高校野球秋季大会のある試合を見てふと思った。「コレ、監督が言っていたことにつながるよな」。走者が二塁にいて左前打だった。緩めのゴロで本塁は間に合わない。だが、左翼手は必死にバックホーム。その間に打者は二塁まで達した。再び得点圏に進塁を許し、失点の引き金になってしまう…。

8月末、元横浜監督の渡辺元智さん(76)にコロナ禍で、長雨にもたたられた夏の甲子園の印象を聞く機会があった。「地方大会からですが、長雨もあって連係プレーを十分にやれなかった。そういう弊害が出ていることも否めません」。渡辺さんが指摘した一例は外野からの送球を捕るカットマンの動きだった。

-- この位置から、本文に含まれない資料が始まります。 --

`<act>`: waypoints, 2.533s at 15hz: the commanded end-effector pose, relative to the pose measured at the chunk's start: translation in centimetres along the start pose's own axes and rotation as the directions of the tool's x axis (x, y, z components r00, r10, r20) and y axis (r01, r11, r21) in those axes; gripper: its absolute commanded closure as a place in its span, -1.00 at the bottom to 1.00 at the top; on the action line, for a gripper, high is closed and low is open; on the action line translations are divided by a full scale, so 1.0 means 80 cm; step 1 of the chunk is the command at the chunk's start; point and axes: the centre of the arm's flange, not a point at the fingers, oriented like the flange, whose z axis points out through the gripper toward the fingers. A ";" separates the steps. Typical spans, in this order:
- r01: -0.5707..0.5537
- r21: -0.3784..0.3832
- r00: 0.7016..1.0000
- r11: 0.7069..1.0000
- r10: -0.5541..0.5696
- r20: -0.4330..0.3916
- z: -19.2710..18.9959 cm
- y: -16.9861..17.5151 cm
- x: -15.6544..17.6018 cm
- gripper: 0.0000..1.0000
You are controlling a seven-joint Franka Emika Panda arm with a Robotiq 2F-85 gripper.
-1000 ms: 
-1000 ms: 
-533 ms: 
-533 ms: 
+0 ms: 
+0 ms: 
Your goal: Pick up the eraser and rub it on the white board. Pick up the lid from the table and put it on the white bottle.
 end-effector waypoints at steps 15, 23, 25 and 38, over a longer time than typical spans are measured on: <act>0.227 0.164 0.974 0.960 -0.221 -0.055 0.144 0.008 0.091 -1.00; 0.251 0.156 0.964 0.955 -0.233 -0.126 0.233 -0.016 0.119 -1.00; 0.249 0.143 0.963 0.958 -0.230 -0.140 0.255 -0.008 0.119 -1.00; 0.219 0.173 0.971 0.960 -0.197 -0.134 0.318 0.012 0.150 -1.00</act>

「カットに入る位置が間違っているケースが見られました。送球間の進塁に関して、私から見れば無駄な点を与えています」

例えば走者が二塁にいて中前打が飛ぶ。本塁突入の状況だ。中堅手は本塁に送球する。だいたい一塁手が中継に入る。「カットマンがマウンド付近にいるか、低い球が来れば、打者走者は簡単に進めない。『高い球が来る』と思ったら、鍛えられたチームは二塁に行く。いいところにカットマンが入っていれば防げる。そういう位置にカットマンが入っていない」と言う。勝ち上がった学校でも徹底されていなかったという。

甲子園で5度優勝し、常に頂点をうかがう名将の見方だ。「野球は点のとりあいっこ。1、2点が非常に貴重になる。そこを突き詰めると、あの2点は必要ないじゃないかとなる」。コロナ禍の高校球児がもっとも影響を受けたのは守備だった。打撃や投球は限られた場所でも最低限、練習できる。だが、守備は、とりわけ、内外野の連係プレーは、何度も広いフィールドで呼吸を合わせないと磨けない。今大会は、長雨で多くの学校が室内練習を強いられた。守備の動きを確認できず、ほころびも目立った。

監督として普段から、ナインに言い聞かせたことがある。「八分でいい。常に八分でやれよ」。甲子園での力み、気負いを計算した上でのアドバイスだった。

「大きい大会に臨むと選手は張り切る。八分と言っても全力の『10』で投げる。その二分を出したいんだな。全力で『12』を出すから突っ込んだりして、ストライクも入らない。そのへんまで考えてやらないと」

冒頭の局面も「八分」を心掛けたら無理に投げないだろう。渡辺さんのメッセージは含蓄がある。秋が来て、冬になる前に書いておきたいことだった。守りをどう鍛えるか。1年後の夏に向けて、球児たちへの宿題である。